• Prompt: Output exactly the lines below, starting with the line that has "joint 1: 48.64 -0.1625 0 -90" and going on through the line that has "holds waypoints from", both included, and no other lines.

(Information shown begins)

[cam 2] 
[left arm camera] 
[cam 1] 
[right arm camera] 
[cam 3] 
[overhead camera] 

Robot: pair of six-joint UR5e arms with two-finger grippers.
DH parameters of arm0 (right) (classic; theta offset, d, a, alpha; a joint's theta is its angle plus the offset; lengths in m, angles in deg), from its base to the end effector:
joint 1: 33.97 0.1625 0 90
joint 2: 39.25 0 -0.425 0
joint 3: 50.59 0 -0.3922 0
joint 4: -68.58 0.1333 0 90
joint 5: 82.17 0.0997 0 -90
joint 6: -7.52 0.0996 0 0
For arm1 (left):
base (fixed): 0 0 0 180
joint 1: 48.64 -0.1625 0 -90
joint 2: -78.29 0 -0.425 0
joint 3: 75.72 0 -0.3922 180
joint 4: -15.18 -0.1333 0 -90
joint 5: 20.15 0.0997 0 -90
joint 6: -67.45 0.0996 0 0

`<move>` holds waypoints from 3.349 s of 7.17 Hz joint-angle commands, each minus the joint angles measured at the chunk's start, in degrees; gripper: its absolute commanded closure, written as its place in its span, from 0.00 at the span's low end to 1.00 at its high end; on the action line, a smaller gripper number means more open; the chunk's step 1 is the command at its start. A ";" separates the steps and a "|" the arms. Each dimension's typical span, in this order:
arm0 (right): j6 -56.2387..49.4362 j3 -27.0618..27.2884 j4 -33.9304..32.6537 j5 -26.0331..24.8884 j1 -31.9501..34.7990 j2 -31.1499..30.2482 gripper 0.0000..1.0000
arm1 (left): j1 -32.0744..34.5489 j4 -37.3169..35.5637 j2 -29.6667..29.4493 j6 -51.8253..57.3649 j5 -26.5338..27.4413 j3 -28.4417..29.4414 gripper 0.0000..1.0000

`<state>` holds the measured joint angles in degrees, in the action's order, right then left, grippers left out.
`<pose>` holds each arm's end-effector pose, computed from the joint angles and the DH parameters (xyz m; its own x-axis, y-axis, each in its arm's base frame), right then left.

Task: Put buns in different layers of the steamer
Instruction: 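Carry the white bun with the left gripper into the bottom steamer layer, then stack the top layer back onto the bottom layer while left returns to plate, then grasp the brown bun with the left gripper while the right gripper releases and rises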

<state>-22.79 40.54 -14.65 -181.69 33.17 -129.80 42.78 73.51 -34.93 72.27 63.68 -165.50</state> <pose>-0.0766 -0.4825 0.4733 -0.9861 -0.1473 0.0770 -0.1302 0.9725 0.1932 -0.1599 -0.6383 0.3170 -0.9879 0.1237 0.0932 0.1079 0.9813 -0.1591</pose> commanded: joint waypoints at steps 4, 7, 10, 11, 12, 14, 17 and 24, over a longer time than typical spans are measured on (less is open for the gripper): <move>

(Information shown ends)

• Response:
joint 1: 48.64 -0.1625 0 -90
joint 2: -78.29 0 -0.425 0
joint 3: 75.72 0 -0.3922 180
joint 4: -15.18 -0.1333 0 -90
joint 5: 20.15 0.0997 0 -90
joint 6: -67.45 0.0996 0 0

`<move>` holds waypoints from 3.349 s of 7.17 Hz joint-angle commands, each minus the joint angles measured at the chunk's start, in degrees; gripper: its absolute commanded closure, written as its place in its span, from 0.00 at the span's low end to 1.00 at its high end; on the action line, a smaller gripper number means more open; the chunk's step 1 is the command at its start. A ";" separates the steps and a "|" the arms. Each dimension's typical span, in this order:

With this, the exercise is complete.